Hasta ahora, la Policía se hacía cargo de los objetos sin una norma interna que estableciera los protocolos a seguir. De acuerdo con el texto ahora a aprobar, la persona que lo encuentre y lo deposite en la oficina municipal recibirá (si no renuncia expresamente) a recibir un justificante por el que se le comunica que el objeto, que quedará convenientemente referenciado y descrito, pasará a ser de su propiedad en dos años si no reclama el propietario.

Hay una lista de objetos susceptible de perderse que no serán gestionados: los insalubres o perecederos (alimentos, químicos, medicamentos), organismos vivos, especialmente deteriorados, los que su tráfico comercial sea ilícito, vehículos u objetos que, por su tamaño, sean imposibles de custodiar en condiciones.
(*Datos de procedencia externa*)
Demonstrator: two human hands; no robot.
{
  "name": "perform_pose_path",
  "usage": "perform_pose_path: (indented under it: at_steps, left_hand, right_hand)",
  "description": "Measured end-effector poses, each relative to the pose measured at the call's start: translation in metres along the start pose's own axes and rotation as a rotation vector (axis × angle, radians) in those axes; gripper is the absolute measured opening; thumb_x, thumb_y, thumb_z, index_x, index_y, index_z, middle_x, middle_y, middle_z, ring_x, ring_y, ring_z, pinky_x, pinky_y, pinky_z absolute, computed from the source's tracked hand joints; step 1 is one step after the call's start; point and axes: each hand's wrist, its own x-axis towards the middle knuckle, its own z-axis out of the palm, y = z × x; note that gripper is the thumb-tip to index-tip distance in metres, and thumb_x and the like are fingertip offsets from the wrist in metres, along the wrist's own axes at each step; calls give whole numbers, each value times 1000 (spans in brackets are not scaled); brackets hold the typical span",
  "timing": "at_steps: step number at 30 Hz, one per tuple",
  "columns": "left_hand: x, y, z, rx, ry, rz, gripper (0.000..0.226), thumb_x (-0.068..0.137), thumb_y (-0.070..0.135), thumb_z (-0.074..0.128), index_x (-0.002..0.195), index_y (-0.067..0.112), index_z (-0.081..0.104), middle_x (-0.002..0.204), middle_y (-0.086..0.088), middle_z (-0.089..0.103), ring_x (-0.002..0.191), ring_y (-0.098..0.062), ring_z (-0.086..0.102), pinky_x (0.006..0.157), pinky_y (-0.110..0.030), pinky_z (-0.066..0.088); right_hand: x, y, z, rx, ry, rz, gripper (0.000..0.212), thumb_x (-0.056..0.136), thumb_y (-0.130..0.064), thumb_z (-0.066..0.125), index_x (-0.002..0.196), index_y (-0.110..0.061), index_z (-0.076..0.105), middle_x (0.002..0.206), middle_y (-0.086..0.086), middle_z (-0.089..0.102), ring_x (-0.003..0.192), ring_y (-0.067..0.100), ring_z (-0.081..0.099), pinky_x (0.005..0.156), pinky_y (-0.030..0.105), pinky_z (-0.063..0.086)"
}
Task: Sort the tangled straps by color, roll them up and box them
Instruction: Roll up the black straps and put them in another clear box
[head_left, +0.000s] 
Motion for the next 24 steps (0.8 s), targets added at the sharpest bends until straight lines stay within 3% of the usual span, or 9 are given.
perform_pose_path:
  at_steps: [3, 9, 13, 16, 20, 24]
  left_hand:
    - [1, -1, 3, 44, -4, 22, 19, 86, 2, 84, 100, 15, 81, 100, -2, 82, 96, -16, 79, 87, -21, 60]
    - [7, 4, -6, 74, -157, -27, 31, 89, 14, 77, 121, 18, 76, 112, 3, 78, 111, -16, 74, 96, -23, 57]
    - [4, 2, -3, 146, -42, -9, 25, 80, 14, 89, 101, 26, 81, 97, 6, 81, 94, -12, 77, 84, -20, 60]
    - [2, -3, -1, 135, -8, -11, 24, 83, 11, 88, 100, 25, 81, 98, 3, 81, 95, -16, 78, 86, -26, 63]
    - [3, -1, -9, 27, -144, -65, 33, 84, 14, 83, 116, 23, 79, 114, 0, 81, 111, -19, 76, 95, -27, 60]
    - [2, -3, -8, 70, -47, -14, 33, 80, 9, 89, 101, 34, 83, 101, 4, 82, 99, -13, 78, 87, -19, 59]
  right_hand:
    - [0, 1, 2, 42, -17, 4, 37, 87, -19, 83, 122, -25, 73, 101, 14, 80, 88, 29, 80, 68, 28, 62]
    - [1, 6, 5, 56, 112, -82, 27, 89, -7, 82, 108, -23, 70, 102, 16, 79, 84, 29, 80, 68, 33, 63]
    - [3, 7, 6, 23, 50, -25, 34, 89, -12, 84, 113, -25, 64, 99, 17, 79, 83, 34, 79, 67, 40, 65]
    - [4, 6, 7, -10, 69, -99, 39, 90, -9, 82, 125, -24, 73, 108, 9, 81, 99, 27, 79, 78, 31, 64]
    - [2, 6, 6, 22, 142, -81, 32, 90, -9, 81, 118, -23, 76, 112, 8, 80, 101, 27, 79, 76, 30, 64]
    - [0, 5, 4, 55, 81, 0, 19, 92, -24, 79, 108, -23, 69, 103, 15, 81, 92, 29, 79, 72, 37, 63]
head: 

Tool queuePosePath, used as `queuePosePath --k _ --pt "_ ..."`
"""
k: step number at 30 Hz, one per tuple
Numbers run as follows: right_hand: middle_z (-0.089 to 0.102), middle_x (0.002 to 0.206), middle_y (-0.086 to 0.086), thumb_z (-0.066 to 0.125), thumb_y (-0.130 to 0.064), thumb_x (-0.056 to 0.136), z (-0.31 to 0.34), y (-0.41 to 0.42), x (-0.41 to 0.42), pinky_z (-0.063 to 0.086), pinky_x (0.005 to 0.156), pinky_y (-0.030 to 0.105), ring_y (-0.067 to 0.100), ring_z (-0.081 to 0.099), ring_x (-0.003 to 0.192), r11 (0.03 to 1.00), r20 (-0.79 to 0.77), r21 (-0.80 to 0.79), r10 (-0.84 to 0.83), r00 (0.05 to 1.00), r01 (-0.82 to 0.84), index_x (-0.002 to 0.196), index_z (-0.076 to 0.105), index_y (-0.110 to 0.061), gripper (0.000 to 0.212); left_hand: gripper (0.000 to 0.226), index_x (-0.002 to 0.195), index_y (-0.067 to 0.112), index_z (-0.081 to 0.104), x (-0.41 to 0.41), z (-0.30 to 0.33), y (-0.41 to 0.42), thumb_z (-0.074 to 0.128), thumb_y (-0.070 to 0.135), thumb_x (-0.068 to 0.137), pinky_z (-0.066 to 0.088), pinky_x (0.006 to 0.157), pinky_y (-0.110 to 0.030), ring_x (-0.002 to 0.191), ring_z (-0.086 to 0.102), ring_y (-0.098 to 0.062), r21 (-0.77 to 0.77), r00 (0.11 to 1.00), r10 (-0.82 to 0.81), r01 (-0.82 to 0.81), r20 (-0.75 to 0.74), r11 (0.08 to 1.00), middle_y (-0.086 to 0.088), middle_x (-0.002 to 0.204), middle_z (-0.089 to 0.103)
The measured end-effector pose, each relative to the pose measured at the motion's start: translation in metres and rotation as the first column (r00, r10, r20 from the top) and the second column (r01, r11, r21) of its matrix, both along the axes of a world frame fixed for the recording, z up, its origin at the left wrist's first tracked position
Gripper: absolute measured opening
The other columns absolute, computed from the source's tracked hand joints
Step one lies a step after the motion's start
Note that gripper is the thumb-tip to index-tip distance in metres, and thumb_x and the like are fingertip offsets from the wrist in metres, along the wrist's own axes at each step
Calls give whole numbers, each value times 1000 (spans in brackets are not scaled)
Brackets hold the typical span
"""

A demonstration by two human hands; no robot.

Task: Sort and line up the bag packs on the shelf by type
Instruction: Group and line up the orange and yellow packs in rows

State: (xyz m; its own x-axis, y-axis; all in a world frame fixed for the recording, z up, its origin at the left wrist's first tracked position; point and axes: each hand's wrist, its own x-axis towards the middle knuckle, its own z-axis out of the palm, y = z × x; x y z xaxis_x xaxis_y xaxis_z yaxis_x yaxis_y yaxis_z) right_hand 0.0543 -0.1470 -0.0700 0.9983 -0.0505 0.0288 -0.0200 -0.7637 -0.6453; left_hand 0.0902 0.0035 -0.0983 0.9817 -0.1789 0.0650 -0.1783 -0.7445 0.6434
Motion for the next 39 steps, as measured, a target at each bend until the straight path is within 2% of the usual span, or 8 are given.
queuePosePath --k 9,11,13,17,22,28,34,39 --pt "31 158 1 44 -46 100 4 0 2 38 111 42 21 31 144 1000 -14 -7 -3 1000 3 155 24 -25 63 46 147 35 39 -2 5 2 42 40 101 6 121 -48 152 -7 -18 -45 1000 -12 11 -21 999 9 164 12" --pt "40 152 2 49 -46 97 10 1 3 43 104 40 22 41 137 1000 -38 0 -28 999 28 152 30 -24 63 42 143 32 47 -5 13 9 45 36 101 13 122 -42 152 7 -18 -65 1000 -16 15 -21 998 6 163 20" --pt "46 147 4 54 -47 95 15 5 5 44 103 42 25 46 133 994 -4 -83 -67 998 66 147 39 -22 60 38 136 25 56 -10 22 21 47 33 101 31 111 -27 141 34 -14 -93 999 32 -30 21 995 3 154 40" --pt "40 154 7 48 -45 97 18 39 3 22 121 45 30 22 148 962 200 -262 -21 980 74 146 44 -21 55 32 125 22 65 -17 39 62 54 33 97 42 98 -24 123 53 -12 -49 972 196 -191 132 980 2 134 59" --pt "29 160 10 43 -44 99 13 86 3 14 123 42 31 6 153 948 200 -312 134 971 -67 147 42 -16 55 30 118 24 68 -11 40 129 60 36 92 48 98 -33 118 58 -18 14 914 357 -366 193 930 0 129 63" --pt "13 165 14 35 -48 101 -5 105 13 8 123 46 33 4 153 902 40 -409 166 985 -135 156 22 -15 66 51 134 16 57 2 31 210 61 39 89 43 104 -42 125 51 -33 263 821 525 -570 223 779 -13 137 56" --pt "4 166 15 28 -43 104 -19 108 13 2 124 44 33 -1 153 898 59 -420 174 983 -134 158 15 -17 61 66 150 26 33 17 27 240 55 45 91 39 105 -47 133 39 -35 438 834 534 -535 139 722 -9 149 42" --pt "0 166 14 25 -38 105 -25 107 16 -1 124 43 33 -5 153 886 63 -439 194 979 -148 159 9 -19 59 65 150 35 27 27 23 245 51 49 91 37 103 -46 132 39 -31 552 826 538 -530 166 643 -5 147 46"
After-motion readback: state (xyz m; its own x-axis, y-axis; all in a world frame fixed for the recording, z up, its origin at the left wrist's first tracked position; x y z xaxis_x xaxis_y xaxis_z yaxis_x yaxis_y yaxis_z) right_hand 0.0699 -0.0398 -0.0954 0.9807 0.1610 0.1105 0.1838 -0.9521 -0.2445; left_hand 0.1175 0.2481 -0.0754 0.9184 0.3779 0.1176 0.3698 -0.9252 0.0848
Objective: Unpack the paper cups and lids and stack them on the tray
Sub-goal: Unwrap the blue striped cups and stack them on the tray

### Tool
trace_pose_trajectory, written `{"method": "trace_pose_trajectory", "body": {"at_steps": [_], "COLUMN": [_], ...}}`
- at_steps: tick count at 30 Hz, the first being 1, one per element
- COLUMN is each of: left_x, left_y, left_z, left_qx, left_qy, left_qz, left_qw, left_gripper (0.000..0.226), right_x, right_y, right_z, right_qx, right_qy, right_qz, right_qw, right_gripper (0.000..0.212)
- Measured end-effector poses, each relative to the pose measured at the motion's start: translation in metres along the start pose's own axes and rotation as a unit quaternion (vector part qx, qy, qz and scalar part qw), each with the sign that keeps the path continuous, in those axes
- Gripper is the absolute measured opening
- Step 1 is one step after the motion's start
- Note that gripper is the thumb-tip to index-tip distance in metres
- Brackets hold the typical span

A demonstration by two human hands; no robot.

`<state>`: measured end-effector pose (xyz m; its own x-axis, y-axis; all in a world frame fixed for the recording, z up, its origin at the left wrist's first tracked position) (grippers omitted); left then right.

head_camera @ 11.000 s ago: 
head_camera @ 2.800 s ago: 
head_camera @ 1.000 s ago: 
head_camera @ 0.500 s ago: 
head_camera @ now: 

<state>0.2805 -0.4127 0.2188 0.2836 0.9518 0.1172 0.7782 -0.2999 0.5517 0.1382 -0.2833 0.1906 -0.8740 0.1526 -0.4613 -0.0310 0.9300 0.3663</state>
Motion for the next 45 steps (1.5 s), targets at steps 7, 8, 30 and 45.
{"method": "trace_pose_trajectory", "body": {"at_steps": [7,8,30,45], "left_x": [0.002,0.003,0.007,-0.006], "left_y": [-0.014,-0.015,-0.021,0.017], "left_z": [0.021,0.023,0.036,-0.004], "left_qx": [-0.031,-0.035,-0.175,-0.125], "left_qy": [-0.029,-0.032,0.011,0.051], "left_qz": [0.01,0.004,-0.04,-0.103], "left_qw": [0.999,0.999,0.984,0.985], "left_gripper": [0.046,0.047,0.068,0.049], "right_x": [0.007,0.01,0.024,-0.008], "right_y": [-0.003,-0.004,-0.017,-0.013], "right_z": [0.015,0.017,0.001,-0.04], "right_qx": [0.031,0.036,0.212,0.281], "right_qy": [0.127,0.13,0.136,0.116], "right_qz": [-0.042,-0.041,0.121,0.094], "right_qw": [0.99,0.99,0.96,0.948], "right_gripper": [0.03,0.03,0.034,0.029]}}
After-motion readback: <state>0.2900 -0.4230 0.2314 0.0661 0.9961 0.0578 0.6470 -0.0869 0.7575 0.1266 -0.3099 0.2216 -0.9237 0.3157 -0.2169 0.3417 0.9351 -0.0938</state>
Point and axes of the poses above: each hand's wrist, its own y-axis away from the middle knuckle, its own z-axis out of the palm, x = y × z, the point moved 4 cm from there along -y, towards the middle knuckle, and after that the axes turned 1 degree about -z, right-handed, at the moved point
Cada tres meses, el Tablón de Edictos del Ayuntamiento reflejará los objetos que permanecen en custodia. También se establece la obligación de comunicar al dueño el hallazgo si se puede.

Si pasado el plazo, el propietario no aparece, el hallador podrá quedárselo en propiedad por la fórmula de ocupación. Pero con excepciones. Por ejemplo, los dispositivos electrónicos (teléfonos, ordenadores...) que pueden disponer información de carácter personal de quien lo extravió. Sólo se le entregará si se puede formatear la tarjeta o el disco duro. En caso contrario, se destruirá.

La destrucción será el destino de aquellos objetos que no puedan ser objeto de utilidad municipal o que se puedan ceder a otros organismos públicos.